Cleaning Instructions: Clean the nasal spray at least once a week by following these steps:
- Remove the dust cover.
- Gently detach the nasal applicator.
- Wash both the applicator and dust cover in warm water.
- Shake off excess water and let them air dry at room temperature. Avoid applying heat.
- Reattach the applicator to the bottle and secure the dust cover.
Consult a registered healthcare professional before use.
Interaction
Using potent inhibitors of cytochrome P450 3A4 (CYP3A4) can increase the exposure to Neotison. Co-administration with ritonavir is discouraged. Caution is advised when combining Neotison with other strong CYP3A4 inhibitors, such as ketoconazole.

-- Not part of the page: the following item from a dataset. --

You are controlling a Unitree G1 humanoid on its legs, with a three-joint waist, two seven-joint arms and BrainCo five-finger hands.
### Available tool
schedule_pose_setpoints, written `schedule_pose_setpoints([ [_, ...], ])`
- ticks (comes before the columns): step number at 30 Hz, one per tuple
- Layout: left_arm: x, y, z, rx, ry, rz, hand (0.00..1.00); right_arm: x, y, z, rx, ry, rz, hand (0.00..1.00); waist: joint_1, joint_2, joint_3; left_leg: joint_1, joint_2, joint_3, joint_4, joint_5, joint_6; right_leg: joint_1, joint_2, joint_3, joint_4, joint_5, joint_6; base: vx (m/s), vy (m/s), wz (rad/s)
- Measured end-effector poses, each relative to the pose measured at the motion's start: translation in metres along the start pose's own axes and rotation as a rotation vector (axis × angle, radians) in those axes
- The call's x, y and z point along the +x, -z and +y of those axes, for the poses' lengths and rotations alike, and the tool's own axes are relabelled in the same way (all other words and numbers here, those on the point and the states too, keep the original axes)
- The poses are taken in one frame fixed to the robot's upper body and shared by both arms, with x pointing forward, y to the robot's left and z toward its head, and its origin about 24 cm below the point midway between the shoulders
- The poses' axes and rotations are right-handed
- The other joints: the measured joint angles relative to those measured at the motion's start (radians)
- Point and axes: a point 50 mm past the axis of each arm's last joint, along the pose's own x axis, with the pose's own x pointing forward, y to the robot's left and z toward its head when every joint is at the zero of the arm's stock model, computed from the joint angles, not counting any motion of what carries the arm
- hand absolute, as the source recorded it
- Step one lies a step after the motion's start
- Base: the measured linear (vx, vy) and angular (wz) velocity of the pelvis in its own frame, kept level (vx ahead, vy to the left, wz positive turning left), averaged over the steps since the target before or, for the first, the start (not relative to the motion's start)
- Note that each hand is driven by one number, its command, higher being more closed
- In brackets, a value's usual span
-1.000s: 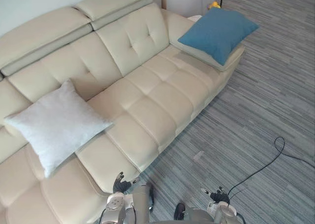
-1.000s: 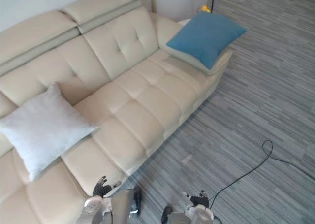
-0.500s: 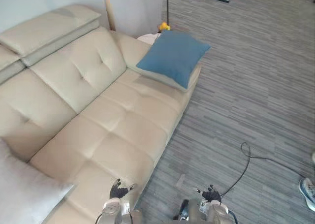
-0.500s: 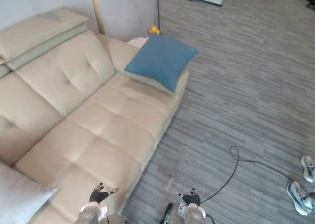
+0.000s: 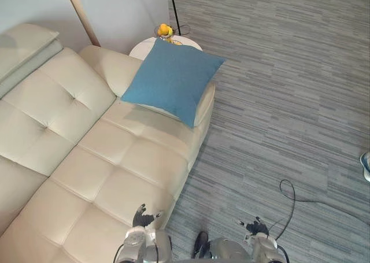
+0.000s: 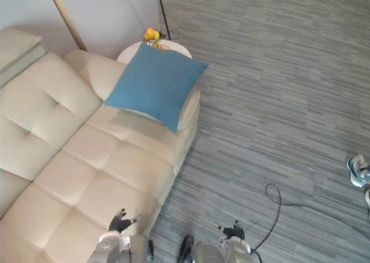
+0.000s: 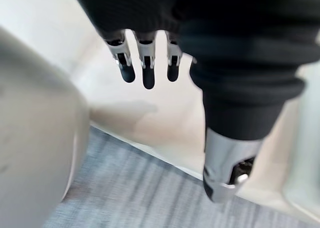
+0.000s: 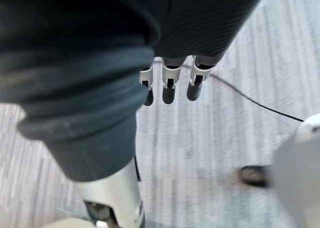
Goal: Pick up cushions and gather them together orderly.
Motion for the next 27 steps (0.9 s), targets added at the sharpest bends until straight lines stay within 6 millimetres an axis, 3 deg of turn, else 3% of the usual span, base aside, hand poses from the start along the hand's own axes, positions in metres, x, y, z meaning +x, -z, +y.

Important Note: Patients must prime the device before first use and if the cap has been left off, if the device is not functioning correctly, or if the nasal spray hasn’t been used for 30 days or more. To prime, shake the nasal spray vigorously for 10 seconds while capped, then press the button firmly six times until a fine mist appears. Remember to shake vigorously before each use.
Contraindications
Neotison nasal spray is contraindicated in individuals with known hypersensitivity to any of its components.
Side Effects
Neotison nasal spray has minimal systemic absorption, resulting in fewer side effects. Possible side effects may include nasal dryness and an increased risk of nosebleeds.
The most frequently reported adverse reactions for Neotison inhalation capsules (≥5% incidence in adults and adolescents) include nasopharyngitis, bronchitis, upper respiratory infections, and headaches. For pediatric patients aged 5 to 11 years, common side effects reported (≥3% incidence) include pharyngitis, bronchitis, and viral infections.
Pregnancy & Lactation
Use during Pregnancy: Classified as Pregnancy Category C. Adequate studies are lacking in pregnant women, so Neotison nasal spray should only be used during pregnancy if the benefits outweigh potential risks to the fetus.
Use during Lactation: The excretion of Fluticasone Furoate in human breast milk is not established. However, as other corticosteroids can be present in breast milk, caution is advised when administering this product to nursing mothers.
Precautions & Warnings
Rarely, immediate hypersensitivity reactions or contact dermatitis may occur following Neotison nasal spray administration. Instances of wheezing, nasal septum perforation, cataracts, glaucoma, and increased intraocular pressure have been documented with the use of intranasal corticosteroids, including Neotison. While systemic effects are minimal at recommended doses, the risk increases with higher doses; therefore, exceeding recommended dosages is not advisable.
Use in Special Populations
Geriatric Use: Exercise caution in dosing for elderly patients, considering the potential for reduced hepatic, renal, or cardiac function, along with the likelihood of concurrent diseases or medication therapies.
Hepatic Impairment: Caution is recommended for patients with severe hepatic impairment.
Renal Impairment: No dosage adjustments are necessary for patients with renal impairment.
Therapeutic Class
Nasal Steroid Preparations
Storage Conditions
Store Neotison at temperatures not exceeding 30°C. Avoid refrigeration. Protect from light and moisture, and keep out of children’s reach.